Remember Bioshock? Well take out all the philosophy and nuance, replace splicers with androids, and hire an edgy misogynistic 14-year-old to write superfluous dialogue, all while a copy of The Communist Manifesto sits unopened on a table nearby.
Privet, Atomic Heart. Kak dela?
Communism is so Len-in right now
Let’s start nice, shall we? Visually Atomic Heart is fine. It’s not pushing the envelope graphically in any way, but it looks exactly as you would expect this tribute to the Shock games to look in 2022. It’s nice, it’s functional, and frankly that’s a win these days. Elevators, flights, and other transitions take far too long, to the point that I’d probably rather a loading screen than standing around in a 6 foot box for 45 seconds doing nothing.
The music is fun, with Russian covers of various songs peppered in and reasoned away with AI learning. Mick Gordon’s score pumps in well, and although I’ll eternally think of DOOM whenever I hear those driving guitars and bass, it gives Atomic Heart a much-needed identity beyond simply being SovietShock. Design is great, but I’m a real sucker for the old Glory of the Soviet Union aesthetic to begin with. Seeing giant statues raising golden sickles to the sky is a way to get me interested, and honestly, it’s why I thought I’d love this game.
Unfortunately, it’s all skin deep. What we have here is a repetitive, sometimes frustrating first-person shooter paying homage to a series it can’t emulate and making confusing points about an ideology it doesn’t understand. Harsh, yes, but I once saw someone compare their first novel to “Homer’s Odyssey by way of George Orwell”, and the vibes are very similar.
If you don’t want me to be harsh, don’t compare yourself to Bioshock.
Just Nyet
Writing is…. Not good. The main plot of Atomic Heart is predictable down to each story beat, and while that’s fine if the story is at least good, it’s really not. The bizarre part is that clearly the writers thought they were the cleverest group of people ever to exist in a single room together, and write as though they think that. This expands beyond the story and into the main script of the game; let me paint you a picture of the most egregious example.
Maybe 3 hours into the game, you need to get on a train.
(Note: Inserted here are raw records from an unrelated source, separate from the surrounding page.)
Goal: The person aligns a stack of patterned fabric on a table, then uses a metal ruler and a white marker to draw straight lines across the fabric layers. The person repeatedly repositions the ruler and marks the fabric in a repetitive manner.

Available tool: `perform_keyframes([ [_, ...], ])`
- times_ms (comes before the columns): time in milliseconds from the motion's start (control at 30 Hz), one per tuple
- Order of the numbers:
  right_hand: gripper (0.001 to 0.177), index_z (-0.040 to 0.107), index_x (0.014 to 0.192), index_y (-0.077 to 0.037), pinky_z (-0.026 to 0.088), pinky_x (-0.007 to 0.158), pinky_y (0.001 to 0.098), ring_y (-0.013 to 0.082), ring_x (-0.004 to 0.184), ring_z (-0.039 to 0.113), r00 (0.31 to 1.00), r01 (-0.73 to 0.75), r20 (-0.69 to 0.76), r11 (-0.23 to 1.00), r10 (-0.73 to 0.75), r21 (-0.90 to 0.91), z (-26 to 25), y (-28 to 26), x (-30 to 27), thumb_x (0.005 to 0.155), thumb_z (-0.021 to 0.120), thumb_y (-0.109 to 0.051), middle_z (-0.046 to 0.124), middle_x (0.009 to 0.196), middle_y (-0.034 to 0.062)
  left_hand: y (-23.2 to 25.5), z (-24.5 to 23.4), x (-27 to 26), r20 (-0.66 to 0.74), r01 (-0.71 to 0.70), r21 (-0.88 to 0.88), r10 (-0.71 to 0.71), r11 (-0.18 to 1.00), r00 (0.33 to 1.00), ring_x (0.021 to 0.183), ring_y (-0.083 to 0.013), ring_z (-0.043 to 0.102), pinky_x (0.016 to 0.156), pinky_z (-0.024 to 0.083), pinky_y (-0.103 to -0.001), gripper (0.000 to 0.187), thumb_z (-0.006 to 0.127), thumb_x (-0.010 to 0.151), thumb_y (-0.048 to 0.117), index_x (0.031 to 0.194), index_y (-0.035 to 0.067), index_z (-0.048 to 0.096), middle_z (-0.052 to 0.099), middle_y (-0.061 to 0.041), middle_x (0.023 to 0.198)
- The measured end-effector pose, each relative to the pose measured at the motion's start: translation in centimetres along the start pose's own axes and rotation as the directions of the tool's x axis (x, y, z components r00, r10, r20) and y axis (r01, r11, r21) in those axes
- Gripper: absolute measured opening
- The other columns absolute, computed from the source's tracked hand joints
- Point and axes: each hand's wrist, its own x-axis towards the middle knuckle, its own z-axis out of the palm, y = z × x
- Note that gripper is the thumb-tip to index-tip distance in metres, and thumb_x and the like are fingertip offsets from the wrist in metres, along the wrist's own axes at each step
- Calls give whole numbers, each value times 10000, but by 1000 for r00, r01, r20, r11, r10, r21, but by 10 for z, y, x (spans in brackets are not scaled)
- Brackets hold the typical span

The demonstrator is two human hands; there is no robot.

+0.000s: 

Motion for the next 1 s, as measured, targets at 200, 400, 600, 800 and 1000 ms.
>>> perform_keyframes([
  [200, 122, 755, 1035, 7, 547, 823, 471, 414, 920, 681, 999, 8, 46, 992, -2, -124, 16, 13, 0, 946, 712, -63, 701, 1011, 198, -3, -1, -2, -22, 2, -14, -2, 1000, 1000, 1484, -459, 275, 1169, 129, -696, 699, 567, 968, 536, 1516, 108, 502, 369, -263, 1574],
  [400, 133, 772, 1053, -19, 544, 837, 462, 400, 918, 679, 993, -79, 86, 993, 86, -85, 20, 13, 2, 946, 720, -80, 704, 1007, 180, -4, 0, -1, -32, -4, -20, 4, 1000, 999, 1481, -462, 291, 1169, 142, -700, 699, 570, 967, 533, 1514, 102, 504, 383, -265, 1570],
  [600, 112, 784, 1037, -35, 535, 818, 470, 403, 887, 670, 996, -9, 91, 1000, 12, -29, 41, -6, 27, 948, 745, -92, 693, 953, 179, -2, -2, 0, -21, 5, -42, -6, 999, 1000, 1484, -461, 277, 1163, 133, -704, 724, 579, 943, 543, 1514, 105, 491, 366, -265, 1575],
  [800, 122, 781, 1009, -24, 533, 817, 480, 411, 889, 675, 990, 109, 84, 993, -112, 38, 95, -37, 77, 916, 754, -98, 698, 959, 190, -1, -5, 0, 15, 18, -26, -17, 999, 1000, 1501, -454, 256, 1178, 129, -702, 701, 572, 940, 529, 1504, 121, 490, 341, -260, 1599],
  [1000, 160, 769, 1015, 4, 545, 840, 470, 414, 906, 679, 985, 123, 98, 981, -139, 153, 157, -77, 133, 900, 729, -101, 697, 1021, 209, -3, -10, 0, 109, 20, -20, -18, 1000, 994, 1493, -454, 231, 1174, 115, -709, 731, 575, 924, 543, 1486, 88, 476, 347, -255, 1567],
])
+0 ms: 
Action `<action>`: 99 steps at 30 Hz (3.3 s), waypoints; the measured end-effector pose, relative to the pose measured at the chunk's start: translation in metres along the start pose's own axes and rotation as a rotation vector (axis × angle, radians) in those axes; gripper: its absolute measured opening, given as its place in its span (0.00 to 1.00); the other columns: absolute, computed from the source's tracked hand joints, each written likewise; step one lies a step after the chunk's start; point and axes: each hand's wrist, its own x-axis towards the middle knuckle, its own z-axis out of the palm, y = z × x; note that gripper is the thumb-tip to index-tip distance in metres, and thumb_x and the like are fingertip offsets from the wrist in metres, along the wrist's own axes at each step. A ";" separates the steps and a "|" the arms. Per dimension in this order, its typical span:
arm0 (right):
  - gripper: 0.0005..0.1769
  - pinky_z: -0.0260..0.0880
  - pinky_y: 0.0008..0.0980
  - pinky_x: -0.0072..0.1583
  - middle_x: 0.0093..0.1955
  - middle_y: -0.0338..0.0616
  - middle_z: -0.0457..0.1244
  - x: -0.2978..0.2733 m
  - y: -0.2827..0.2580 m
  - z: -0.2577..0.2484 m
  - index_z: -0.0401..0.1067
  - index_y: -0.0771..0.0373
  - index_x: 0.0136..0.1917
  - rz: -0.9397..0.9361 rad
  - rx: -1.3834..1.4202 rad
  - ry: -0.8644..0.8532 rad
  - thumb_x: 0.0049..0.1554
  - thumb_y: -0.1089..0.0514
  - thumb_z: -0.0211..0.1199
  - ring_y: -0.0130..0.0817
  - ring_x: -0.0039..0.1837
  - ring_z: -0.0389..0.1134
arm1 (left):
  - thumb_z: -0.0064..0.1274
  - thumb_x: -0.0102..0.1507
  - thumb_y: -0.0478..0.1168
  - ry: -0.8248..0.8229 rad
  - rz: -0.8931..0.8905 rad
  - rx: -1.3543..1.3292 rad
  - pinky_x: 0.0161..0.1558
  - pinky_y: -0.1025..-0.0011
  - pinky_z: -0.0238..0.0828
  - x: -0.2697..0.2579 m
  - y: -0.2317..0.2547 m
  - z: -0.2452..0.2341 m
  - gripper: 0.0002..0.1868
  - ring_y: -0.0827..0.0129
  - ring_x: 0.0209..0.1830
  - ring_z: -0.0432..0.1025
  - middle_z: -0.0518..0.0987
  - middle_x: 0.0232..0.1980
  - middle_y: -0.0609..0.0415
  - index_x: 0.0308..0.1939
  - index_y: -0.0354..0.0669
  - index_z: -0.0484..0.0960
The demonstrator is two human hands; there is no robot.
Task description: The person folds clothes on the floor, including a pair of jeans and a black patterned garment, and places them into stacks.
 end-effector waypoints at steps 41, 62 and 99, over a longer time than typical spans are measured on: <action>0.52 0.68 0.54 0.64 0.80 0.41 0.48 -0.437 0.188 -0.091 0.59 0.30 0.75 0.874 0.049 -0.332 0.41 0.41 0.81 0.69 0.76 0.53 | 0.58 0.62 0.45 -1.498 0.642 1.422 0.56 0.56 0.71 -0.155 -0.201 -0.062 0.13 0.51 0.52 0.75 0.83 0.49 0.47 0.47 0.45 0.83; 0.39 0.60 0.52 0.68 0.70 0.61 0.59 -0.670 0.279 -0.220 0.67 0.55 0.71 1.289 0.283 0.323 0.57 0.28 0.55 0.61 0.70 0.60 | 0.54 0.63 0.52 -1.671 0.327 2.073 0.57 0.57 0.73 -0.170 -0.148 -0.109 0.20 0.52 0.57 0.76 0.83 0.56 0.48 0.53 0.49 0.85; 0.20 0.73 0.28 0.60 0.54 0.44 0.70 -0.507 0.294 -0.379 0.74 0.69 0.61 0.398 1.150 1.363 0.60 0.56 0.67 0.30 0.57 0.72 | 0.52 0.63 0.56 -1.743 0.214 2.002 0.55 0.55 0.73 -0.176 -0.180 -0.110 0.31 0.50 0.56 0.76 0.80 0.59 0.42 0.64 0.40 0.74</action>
After making your way through a ruined village to get to the station, the robo-conductor says you need a ticket. You wander the station environs to ask the cybernetically-enhanced corpses (roll with it) lying around for a ticket. Hooray, you get one, but upon returning to the station, you’re informed that the ticket is invalid. Go further out to get a new ticket. Ignore the multiple ticket booths you could easily open to get a ticket. You leave and retrieve three times, and any will I had to play the game for pleasure completely evaporated.
I want to make it clear, this irritation of this 15 minute segment utterly ruined the entire experience for me; the clumsiness of this attempt to deconstruct the concept of a fetch quest was so poorly executed that I literally stopped playing the game. This is made even more insulting because the opening section of the game is LITERALLY a prolonged fetch quest, so I have to ask what the bloody point was. You can act like you’re too cool to do the thing, sure. But not half an hour after literally doing the thing in your opening act.
Nice job guys. Even the protagonist gets pissed off, and has to be talked down by his glove buddy.
A quiet comrade is a happy comrade
Speaking of Comrade Major himself, I’ve always been against silent protagonists. Fallout 4 shook my resolve there, and a couple of other dicey experiences haven’t helped, but Atomic Heart broke it. If you can’t write dialogue, don’t. Just don’t. I’m not sure which angsty teen they pulled off 4Chan to bring Agent P-3 to life, but they should have left him there. Every single goddam line he says is agony.
Let’s compliment sandwich this though; Granny Zima is a goddam treasure and I love the Baba Yaga stuff. That tiny chicken house inside the larger, flying, heavily armed chicken house is glorious. Blaming Stalin for making pipes sexy was hilarious and also probably true. Seriously, Google young Stalin and tell me that’s not a babe. And that’s why I can’t hate Atomic Heart. Yeah I stopped having fun, but brief flashes like this made me forget that for a while.
Ultimately, the narrative is weak, the dialogue atrocious, and the gameplay isn’t fun enough to make it worthwhile. I wish, truly, that I had better things to say about Atomic Heart. I was so excited for this game, and to play this instead of what I wanted was upsetting. It’s not bad, but it’s not good. It’s just sort of there.
And similarly, this review just sort of ends.